前記エリスロポエチンのカルボキシ末端が前記高グリコシル化ペプチドに結合している、請求項１に記載の組換えタンパク質。
前記エリスロポエチンのアミノ末端が前記高グリコシル化ペプチドに結合している、請求項１に記載の組換えタンパク質。
ヒト絨毛性ゴナドトロピンのカルボキシ末端ペプチドをさらに含む、請求項１に記載の組換えタンパク質。
前記ヒト絨毛性ゴナドトロピンのカルボキシ末端ペプチドが、配列番号３に対し少なくとも９０％の配列同一性を有する配列を含む、請求項６に記載の組換えタンパク質。
前記高グリコシル化ペプチドのカルボキシ末端が前記ヒト絨毛性ゴナドトロピンのカルボキシ末端ペプチドに結合している、請求項７に記載の組換えタンパク質。
トロンボポエチンのカルボキシ末端ペプチドをさらに含む、請求項１または６に記載の組換えタンパク質。
前記トロンボポエチンのカルボキシ末端ペプチドが、配列番号４に対し少なくとも９０％の配列同一性を有する配列を含む、請求項９に記載の組換えタンパク質。

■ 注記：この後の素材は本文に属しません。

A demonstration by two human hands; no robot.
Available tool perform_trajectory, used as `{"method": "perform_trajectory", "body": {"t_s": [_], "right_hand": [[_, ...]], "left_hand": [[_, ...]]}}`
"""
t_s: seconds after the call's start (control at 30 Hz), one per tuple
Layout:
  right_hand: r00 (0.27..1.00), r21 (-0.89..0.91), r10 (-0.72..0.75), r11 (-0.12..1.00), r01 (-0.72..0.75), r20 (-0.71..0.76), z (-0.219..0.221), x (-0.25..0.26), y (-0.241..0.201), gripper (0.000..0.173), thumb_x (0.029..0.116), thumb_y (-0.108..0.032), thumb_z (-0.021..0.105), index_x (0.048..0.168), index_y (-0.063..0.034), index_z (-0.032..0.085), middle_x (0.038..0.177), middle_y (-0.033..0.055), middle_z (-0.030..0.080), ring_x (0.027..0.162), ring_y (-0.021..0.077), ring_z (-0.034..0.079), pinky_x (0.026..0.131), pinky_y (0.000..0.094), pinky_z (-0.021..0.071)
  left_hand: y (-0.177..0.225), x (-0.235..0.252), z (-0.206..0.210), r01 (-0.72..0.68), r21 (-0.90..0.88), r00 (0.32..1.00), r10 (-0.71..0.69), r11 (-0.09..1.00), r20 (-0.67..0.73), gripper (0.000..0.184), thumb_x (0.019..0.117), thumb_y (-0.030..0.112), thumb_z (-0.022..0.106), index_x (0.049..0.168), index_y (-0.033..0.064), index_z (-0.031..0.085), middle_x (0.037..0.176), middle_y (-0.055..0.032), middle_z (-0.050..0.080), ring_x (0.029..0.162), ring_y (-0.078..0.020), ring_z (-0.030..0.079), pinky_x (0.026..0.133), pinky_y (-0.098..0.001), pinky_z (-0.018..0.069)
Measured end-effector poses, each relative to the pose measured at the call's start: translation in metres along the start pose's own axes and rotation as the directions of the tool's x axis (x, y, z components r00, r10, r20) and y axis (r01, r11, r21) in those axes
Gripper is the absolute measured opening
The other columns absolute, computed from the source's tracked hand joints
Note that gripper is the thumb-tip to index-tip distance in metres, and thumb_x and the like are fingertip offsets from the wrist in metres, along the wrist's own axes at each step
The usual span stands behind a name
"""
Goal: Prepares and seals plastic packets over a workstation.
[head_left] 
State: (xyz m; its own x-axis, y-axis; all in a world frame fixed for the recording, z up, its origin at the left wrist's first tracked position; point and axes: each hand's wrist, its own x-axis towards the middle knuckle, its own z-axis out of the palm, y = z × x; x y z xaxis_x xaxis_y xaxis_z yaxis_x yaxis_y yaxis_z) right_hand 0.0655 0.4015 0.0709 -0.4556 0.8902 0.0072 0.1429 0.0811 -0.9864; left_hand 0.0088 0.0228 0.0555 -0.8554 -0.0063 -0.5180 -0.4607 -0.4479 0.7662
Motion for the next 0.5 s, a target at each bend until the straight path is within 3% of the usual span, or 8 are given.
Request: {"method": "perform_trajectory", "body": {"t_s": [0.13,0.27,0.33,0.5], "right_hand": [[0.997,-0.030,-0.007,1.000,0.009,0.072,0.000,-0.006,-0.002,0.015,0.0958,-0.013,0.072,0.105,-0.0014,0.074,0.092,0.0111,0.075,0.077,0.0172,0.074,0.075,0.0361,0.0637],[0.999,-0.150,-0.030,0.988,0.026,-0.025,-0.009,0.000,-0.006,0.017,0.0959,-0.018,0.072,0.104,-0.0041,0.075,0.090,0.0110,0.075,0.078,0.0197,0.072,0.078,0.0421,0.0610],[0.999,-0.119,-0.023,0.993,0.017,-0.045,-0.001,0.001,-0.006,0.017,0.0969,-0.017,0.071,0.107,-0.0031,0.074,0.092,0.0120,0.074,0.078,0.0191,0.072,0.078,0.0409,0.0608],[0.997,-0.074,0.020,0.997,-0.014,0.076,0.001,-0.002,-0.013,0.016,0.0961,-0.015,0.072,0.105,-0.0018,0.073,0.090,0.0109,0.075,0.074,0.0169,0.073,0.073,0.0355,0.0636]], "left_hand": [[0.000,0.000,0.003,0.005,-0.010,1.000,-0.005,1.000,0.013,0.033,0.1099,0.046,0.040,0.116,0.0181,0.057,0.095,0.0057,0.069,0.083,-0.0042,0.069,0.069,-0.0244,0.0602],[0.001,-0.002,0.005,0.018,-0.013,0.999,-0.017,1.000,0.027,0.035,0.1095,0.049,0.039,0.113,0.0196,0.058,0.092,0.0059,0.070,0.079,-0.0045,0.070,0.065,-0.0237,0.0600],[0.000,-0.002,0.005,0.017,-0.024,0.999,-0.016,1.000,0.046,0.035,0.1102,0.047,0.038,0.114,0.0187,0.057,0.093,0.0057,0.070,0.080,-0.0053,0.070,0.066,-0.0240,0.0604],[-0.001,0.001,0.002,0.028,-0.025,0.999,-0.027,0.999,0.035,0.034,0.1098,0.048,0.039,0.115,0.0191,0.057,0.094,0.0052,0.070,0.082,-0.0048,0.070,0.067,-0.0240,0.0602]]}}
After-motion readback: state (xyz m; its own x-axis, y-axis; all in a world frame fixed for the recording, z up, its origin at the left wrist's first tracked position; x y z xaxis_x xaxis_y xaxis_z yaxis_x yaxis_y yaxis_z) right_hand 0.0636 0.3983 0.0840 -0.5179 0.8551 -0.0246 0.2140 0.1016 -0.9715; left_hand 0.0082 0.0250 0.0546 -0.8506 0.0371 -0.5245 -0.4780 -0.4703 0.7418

前記ヒト絨毛性ゴナドトロピンのカルボキシ末端ペプチドのカルボキシ末端が、前記トロンボポエチンのカルボキシ末端ペプチドに結合している、請求項９に記載の組換えタンパク質。
前記組換えタンパク質が配列番号５、または配列番号５に対し少なくとも９０％の配列同一性を有する配列を含む、請求項１に記載の組換えタンパク質。
請求項１の組換えタンパク質をコードするヌクレオチド配列。
請求項１３に記載のヌクレオチド配列でトランスフェクトされて請求項１の組換えタンパク質を発現する細胞。
請求項１の組換えタンパク質と薬学的に許容可能な担体またはアジュバントとを含む組成物。